▸ TASK ITEM
Please transcribe exactly the lines from the one containing "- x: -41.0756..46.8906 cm" through the end of the records below, both included, and nothing else.

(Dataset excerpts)
============================================================
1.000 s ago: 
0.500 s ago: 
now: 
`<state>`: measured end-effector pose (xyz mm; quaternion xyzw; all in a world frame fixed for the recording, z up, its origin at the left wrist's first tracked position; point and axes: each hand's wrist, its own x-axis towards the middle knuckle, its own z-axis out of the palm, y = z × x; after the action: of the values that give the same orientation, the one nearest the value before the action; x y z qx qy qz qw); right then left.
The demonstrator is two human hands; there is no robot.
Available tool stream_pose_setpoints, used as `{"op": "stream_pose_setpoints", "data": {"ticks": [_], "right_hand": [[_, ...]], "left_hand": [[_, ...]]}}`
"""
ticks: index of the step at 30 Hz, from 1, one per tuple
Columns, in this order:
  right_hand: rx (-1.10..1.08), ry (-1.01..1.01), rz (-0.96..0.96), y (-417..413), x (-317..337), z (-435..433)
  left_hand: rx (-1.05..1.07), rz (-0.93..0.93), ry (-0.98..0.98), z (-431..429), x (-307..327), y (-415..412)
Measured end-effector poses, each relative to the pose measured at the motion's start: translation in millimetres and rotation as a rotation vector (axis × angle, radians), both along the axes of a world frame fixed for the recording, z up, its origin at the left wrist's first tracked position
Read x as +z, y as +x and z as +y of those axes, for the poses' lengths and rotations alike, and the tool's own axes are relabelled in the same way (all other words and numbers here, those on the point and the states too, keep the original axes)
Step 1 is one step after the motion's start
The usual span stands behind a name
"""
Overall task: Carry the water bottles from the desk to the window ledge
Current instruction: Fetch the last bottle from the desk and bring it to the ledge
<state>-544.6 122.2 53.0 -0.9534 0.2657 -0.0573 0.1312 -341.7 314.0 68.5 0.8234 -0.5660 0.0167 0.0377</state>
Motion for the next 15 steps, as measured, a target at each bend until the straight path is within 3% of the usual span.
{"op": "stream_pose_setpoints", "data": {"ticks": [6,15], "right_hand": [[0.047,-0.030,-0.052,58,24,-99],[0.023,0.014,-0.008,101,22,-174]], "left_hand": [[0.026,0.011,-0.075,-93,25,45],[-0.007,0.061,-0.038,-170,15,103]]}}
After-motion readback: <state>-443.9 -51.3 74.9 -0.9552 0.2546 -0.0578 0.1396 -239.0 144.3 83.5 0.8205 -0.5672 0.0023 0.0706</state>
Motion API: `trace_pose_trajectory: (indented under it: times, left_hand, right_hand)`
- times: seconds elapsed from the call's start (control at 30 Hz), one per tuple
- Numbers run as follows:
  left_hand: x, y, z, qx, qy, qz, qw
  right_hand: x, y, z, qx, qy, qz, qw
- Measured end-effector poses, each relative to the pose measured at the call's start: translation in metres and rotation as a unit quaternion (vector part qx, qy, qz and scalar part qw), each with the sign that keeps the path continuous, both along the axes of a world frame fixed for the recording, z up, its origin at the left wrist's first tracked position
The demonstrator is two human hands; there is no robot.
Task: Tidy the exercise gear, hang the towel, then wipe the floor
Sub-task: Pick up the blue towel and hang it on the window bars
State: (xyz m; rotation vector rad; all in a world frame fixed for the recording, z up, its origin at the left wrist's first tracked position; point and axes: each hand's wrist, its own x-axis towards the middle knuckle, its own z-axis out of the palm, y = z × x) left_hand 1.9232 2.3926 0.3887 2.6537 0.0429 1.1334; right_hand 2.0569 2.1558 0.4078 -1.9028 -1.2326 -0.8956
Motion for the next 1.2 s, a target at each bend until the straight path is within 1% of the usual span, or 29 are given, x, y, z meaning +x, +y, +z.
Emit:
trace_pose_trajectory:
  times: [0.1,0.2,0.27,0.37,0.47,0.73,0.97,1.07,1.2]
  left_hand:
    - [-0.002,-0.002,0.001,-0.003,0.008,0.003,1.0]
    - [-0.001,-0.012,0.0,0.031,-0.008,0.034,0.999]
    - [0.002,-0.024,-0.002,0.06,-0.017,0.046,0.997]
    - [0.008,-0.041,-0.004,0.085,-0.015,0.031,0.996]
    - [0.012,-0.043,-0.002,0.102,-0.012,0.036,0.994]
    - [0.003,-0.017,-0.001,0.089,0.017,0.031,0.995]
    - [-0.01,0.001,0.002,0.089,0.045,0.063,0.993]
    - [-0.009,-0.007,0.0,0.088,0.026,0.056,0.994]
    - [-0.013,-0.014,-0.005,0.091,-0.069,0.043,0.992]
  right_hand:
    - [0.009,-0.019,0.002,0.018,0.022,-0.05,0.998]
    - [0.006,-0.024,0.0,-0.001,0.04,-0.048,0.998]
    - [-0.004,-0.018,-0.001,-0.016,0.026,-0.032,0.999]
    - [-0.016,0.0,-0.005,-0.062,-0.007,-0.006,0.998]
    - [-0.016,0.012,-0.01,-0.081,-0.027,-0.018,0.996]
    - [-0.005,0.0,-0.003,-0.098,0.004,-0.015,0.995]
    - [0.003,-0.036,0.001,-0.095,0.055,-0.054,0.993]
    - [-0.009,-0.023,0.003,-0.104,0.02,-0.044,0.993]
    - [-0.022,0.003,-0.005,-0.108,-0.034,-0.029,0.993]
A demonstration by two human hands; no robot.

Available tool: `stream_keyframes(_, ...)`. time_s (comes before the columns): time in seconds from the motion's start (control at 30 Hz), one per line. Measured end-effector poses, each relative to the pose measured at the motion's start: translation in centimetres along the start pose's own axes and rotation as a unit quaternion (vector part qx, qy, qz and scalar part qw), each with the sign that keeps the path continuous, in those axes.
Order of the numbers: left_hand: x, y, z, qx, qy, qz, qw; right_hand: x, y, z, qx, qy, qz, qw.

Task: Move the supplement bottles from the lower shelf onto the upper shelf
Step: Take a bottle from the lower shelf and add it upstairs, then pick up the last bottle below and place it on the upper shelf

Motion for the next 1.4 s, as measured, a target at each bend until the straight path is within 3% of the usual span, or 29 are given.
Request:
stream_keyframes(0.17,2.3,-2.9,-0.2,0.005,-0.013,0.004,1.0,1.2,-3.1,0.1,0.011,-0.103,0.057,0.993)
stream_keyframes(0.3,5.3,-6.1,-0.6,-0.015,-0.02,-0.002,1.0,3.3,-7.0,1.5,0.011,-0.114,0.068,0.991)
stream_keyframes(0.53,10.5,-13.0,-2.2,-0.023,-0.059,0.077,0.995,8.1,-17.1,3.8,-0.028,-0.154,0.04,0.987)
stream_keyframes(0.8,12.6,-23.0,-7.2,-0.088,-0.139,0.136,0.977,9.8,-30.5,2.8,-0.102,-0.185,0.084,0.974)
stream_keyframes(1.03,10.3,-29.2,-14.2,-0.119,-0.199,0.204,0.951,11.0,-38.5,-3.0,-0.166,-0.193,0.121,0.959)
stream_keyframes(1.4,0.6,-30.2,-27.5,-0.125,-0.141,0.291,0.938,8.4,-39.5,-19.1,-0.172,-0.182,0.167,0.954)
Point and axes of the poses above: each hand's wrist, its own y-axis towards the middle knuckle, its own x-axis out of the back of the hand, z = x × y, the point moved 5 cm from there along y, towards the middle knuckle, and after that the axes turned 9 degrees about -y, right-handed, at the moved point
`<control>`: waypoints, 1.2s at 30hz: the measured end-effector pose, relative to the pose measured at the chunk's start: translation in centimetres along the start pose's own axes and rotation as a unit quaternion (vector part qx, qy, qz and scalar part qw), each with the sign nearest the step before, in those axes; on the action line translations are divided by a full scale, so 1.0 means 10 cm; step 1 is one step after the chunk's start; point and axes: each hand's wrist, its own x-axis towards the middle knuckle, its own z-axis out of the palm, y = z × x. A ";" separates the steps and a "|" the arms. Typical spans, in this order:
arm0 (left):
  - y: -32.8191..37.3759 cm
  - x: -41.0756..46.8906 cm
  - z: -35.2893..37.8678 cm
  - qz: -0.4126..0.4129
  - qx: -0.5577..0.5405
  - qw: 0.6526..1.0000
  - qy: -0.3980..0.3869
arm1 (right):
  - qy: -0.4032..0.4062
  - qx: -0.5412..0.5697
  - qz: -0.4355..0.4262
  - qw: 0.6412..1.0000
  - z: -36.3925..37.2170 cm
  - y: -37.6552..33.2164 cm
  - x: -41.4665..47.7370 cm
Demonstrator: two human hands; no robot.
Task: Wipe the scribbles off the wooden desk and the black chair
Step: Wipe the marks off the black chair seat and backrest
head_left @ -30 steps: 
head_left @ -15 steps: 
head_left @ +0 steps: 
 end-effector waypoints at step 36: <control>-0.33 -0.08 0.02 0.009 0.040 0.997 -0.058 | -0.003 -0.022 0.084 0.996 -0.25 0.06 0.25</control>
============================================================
▸ ANSWER SECTION
  - x: -41.0756..46.8906 cm
  - z: -35.2893..37.8678 cm
  - qz: -0.4126..0.4129
  - qx: -0.5577..0.5405
  - qw: 0.6526..1.0000
  - qy: -0.3980..0.3869
arm1 (right):
  - qy: -0.4032..0.4062
  - qx: -0.5412..0.5697
  - qz: -0.4355..0.4262
  - qw: 0.6412..1.0000
  - z: -36.3925..37.2170 cm
  - y: -37.6552..33.2164 cm
  - x: -41.4665..47.7370 cm
Demonstrator: two human hands; no robot.
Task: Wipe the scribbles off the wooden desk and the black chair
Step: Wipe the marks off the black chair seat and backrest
head_left @ -30 steps: 
head_left @ -15 steps: 
head_left @ +0 steps: 
 end-effector waypoints at step 36: <control>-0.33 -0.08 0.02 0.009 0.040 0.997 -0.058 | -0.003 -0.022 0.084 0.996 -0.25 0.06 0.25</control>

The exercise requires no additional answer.